Exercise prompt: For the listing below, how many lines contain the word "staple"? Answer with only that figure.

Top of Collected data

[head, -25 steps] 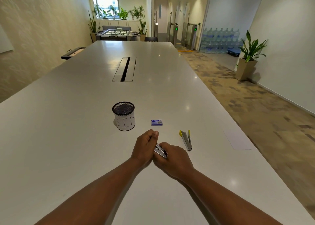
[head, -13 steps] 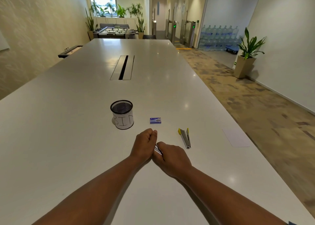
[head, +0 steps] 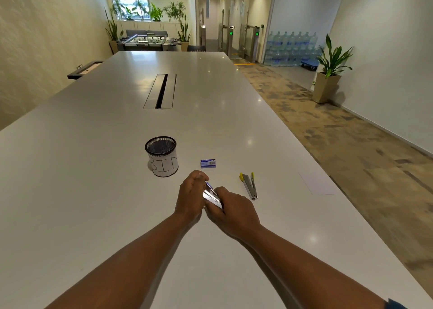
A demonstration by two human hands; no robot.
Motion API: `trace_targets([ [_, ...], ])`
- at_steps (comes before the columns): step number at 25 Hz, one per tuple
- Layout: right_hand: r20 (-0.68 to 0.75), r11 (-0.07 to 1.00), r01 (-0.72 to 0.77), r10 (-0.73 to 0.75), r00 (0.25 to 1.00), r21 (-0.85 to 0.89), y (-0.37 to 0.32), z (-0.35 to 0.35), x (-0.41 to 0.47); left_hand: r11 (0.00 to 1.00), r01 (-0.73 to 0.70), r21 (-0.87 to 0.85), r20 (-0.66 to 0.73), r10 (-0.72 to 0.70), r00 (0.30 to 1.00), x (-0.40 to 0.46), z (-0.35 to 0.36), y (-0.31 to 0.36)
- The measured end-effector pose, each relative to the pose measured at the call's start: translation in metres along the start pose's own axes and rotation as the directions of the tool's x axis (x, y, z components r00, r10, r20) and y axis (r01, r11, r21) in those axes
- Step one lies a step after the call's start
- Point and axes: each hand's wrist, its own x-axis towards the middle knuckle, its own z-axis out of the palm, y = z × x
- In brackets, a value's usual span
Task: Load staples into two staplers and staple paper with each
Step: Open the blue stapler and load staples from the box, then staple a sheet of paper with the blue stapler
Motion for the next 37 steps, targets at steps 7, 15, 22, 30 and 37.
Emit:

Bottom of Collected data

Solution to the exercise: 2